## ASSIGNED TASK
Which lines run from the start of the data below to the line containing "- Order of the"? Set them down exactly, with none added.

◆ ◆ ◆ ◆ ◆

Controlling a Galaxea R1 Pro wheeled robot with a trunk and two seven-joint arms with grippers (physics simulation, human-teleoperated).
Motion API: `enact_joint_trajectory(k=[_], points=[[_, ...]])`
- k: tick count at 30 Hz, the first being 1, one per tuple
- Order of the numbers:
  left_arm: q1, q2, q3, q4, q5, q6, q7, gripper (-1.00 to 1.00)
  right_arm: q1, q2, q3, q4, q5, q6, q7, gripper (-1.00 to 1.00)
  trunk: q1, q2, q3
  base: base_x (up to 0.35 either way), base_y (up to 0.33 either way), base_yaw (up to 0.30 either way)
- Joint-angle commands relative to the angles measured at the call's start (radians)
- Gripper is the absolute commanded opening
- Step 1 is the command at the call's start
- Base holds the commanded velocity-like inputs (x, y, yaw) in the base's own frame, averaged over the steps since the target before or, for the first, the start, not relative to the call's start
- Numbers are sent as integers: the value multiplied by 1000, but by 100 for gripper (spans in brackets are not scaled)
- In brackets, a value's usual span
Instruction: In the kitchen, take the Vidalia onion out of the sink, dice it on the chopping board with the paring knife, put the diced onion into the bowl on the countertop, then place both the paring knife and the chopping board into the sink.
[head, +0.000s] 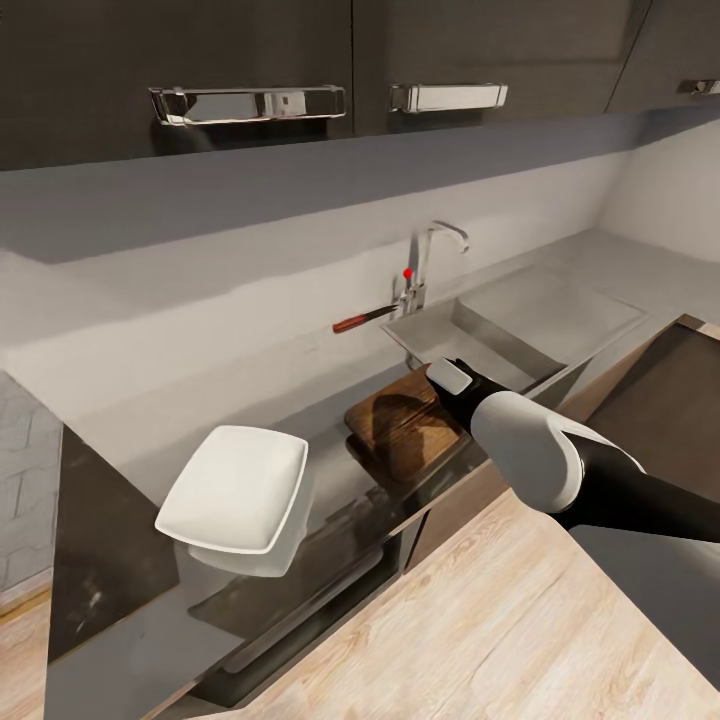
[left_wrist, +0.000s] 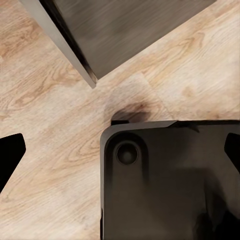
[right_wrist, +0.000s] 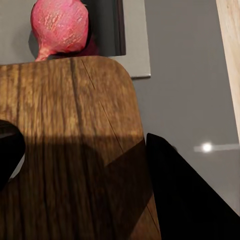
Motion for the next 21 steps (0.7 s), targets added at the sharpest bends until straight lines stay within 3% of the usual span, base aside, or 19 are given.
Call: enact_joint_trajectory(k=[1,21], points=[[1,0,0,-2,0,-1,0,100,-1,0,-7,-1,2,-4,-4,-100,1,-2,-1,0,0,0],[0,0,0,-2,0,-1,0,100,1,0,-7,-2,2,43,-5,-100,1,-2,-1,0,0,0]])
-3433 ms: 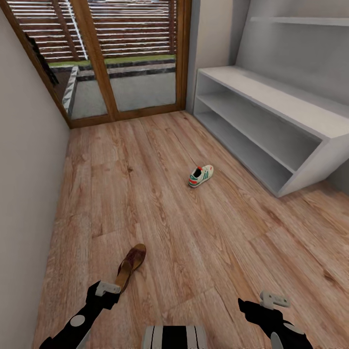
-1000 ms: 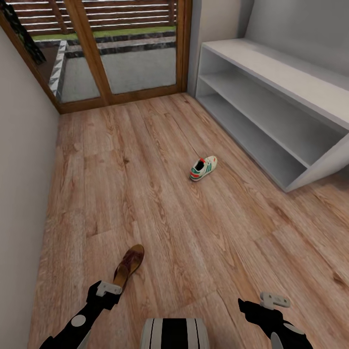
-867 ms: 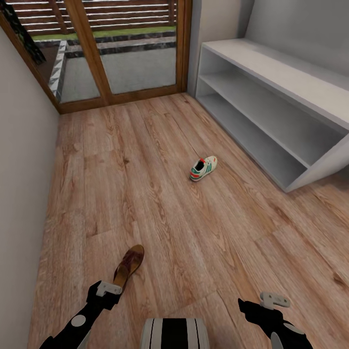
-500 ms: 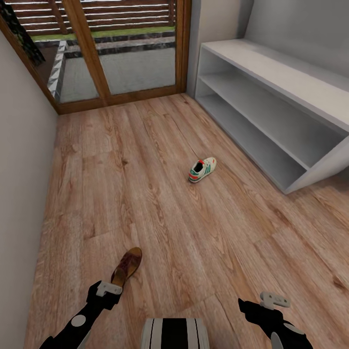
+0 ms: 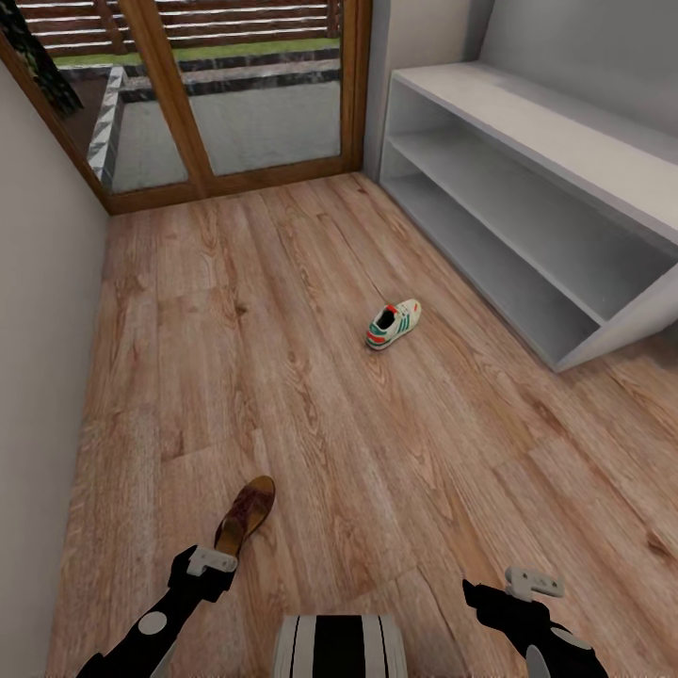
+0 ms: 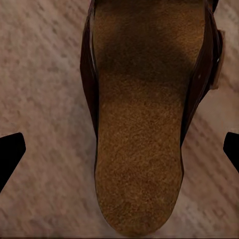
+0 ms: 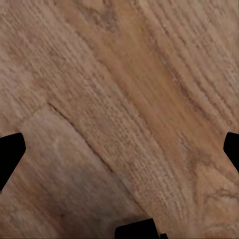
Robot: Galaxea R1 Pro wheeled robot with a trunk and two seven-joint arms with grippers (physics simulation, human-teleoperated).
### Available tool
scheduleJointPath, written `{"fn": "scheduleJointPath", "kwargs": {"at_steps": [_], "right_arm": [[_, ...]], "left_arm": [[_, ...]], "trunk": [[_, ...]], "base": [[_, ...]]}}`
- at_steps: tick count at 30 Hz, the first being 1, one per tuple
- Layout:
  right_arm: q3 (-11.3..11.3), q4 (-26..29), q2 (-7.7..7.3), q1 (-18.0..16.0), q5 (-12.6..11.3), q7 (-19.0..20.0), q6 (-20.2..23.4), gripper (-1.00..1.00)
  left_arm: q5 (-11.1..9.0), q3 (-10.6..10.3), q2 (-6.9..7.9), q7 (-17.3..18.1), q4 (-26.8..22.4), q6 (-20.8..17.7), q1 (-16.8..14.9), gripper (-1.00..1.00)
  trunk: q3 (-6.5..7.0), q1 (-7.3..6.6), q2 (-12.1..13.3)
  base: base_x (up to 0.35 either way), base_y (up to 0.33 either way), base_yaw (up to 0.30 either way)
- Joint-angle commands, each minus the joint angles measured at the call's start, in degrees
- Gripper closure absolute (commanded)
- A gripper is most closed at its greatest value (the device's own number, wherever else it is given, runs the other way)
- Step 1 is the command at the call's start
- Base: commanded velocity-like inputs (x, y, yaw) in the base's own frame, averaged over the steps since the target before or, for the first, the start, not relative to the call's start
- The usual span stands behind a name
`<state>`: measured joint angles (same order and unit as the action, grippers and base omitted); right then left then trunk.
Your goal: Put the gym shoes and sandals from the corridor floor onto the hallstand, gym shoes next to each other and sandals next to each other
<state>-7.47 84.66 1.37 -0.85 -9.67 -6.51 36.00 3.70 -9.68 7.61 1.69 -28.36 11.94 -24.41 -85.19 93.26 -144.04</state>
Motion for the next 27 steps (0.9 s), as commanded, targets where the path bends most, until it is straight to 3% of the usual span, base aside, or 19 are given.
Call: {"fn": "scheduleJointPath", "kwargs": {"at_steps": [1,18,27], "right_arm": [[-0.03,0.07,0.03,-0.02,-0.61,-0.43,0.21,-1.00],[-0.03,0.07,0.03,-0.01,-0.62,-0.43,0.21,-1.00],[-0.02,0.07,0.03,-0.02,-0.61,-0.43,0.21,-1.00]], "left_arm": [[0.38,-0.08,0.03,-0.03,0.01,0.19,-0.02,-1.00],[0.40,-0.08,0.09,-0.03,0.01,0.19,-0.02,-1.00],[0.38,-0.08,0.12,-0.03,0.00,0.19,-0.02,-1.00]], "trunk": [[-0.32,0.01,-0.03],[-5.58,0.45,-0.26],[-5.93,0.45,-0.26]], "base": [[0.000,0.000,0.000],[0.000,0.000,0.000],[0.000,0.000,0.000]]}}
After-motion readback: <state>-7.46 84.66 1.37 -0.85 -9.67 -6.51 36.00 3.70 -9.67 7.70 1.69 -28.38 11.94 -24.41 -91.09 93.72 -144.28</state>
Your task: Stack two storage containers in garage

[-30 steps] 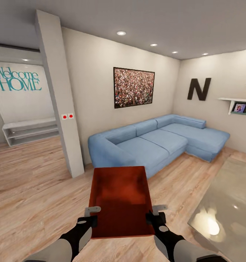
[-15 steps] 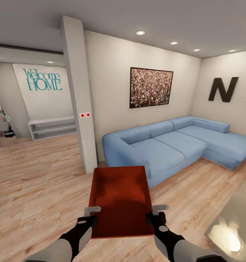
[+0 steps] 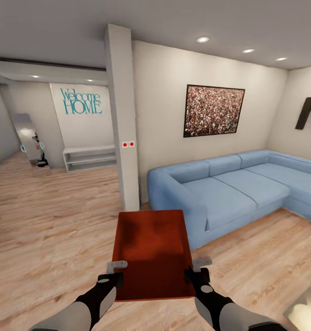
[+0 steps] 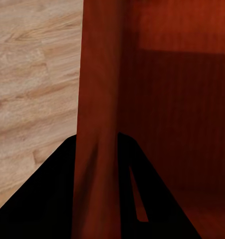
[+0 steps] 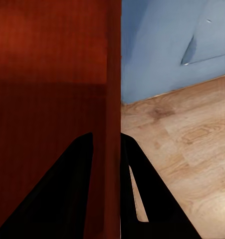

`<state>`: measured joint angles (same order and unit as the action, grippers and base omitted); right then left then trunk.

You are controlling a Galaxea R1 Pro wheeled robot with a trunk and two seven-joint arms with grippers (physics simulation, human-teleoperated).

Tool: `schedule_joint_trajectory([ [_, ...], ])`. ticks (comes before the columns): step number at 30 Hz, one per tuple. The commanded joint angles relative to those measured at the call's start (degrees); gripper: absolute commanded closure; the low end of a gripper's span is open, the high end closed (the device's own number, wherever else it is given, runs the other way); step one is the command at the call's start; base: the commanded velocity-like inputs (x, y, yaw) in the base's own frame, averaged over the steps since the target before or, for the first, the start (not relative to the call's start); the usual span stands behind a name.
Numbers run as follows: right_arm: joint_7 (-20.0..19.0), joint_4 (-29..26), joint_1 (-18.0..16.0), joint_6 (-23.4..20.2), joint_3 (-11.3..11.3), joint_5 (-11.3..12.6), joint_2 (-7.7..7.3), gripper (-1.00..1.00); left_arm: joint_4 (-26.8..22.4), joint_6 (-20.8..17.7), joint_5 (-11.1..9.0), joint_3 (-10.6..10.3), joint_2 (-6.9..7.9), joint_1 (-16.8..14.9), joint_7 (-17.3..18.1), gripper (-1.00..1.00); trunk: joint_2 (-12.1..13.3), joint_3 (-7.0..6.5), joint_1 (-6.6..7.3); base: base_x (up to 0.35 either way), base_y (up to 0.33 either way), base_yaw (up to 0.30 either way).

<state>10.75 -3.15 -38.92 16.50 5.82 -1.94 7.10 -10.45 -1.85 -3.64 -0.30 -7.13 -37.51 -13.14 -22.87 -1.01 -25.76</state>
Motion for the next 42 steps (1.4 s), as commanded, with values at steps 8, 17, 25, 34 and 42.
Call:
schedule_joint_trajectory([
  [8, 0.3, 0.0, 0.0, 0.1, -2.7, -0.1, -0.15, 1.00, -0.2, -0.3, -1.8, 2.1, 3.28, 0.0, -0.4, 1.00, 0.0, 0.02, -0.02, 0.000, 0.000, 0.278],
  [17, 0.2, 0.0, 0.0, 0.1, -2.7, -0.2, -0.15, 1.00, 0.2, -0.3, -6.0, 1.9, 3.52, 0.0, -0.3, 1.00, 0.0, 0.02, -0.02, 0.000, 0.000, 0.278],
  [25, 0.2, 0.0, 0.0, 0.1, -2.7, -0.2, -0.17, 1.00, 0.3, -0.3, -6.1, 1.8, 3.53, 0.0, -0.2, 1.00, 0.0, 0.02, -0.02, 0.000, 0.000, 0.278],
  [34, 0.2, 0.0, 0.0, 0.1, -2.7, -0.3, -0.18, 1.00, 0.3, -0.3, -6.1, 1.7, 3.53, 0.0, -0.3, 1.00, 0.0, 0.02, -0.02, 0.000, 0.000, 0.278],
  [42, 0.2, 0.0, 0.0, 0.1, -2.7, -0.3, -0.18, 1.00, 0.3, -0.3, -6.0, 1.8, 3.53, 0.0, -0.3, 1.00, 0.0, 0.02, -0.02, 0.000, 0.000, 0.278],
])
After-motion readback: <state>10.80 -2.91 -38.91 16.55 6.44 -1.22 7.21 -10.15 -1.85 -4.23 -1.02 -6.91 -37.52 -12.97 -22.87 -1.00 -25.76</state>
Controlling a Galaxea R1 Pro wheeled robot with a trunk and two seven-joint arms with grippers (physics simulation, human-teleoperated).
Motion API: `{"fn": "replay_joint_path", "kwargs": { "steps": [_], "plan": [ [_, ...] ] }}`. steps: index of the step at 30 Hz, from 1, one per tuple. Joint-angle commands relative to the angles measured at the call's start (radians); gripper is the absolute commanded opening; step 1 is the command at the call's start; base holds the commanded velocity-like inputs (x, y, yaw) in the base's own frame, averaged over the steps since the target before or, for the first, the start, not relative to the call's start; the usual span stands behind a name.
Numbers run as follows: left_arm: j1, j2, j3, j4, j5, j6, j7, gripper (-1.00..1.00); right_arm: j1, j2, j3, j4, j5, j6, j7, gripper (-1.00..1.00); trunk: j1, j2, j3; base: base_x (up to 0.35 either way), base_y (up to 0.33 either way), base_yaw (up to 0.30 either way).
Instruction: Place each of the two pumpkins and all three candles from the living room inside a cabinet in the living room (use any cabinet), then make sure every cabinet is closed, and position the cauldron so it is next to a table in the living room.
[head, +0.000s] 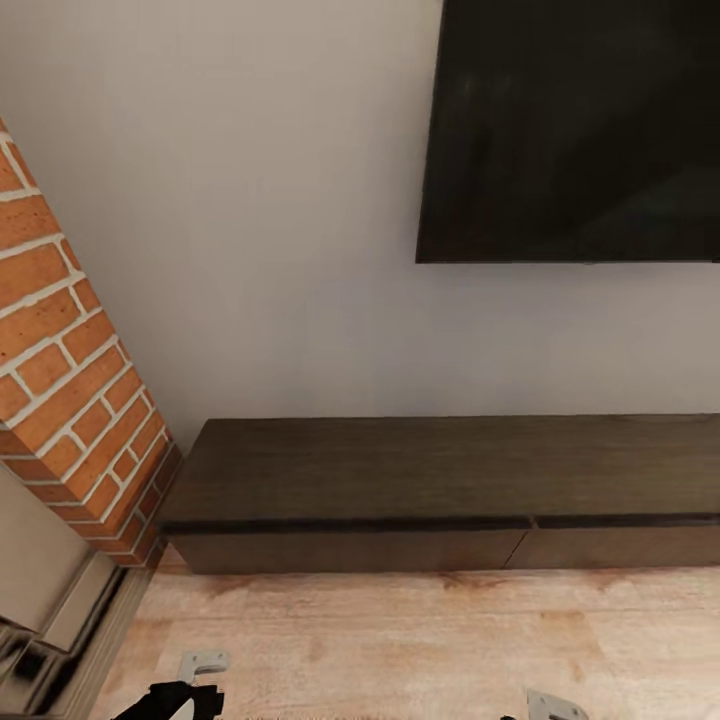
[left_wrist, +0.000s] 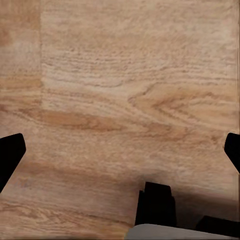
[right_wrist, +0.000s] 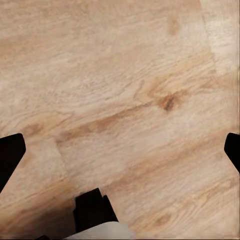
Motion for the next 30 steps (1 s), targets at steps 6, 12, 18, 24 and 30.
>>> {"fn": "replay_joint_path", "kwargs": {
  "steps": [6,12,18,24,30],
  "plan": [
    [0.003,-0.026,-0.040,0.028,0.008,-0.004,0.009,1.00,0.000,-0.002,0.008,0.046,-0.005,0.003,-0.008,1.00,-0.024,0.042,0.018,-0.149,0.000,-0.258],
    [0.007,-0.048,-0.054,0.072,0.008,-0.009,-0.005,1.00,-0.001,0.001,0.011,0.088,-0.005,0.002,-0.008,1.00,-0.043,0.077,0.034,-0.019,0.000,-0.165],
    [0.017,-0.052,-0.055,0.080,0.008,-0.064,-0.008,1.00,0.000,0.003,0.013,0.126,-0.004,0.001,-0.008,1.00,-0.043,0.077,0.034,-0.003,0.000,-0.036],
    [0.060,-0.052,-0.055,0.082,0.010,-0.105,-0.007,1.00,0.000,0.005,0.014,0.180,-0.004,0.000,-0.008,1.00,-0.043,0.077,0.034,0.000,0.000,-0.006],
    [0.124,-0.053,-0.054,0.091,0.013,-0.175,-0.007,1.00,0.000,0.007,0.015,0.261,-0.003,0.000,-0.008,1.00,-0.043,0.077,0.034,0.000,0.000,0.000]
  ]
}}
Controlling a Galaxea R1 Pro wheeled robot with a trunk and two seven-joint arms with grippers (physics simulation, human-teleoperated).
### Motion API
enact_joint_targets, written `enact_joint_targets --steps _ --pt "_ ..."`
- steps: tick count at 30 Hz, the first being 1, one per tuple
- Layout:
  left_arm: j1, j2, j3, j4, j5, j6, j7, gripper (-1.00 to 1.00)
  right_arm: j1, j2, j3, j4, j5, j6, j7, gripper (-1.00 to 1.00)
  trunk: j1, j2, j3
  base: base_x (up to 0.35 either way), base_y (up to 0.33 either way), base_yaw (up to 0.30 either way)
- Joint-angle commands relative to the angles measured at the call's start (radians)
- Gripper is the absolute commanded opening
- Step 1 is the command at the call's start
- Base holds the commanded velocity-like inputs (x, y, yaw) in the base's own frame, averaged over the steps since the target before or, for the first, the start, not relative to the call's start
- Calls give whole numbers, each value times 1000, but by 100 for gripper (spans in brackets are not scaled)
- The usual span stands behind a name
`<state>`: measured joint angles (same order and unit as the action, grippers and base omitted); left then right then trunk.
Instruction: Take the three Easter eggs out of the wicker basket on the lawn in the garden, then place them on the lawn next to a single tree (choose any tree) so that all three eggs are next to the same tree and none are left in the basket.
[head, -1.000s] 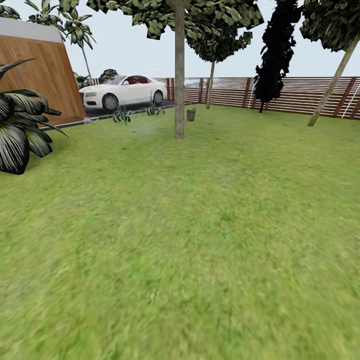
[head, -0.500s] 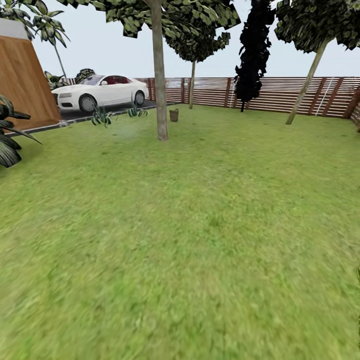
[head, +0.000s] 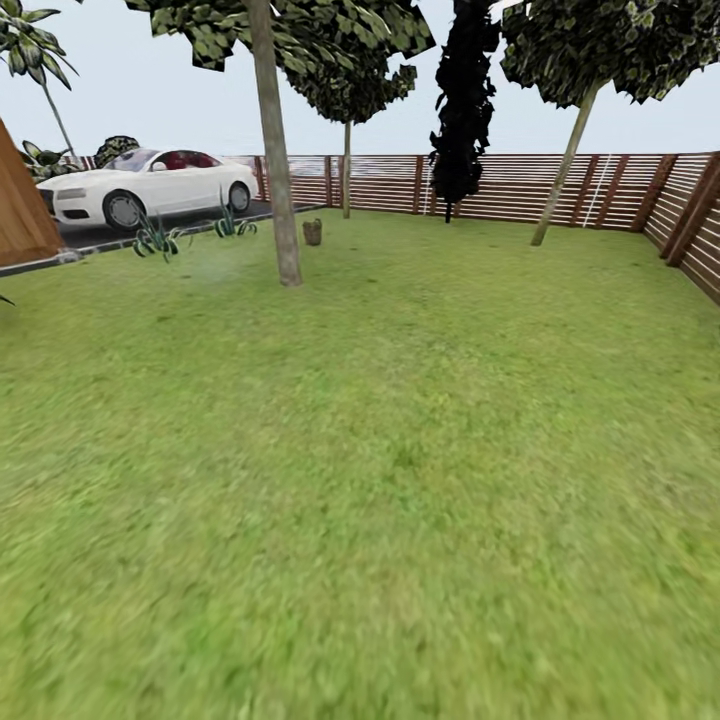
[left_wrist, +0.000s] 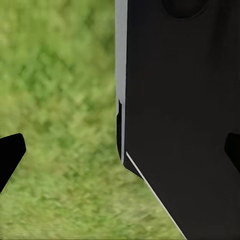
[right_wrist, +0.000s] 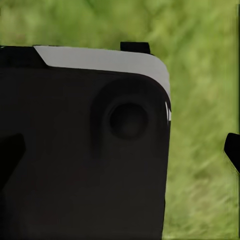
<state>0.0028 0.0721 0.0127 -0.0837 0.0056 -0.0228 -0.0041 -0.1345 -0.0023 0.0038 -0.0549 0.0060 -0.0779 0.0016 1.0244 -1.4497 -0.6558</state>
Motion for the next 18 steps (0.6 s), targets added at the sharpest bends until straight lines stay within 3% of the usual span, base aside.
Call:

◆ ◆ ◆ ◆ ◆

## EXPECTED OUTPUT
Controlling a Galaxea R1 Pro wheeled robot with a trunk and two seven-joint arms with grippers (physics simulation, human-teleoperated).
Motion API: `enact_joint_trajectory(k=[_], points=[[_, ...]])`
- k: tick count at 30 Hz, the first being 1, one per tuple
- Order of the numbers:

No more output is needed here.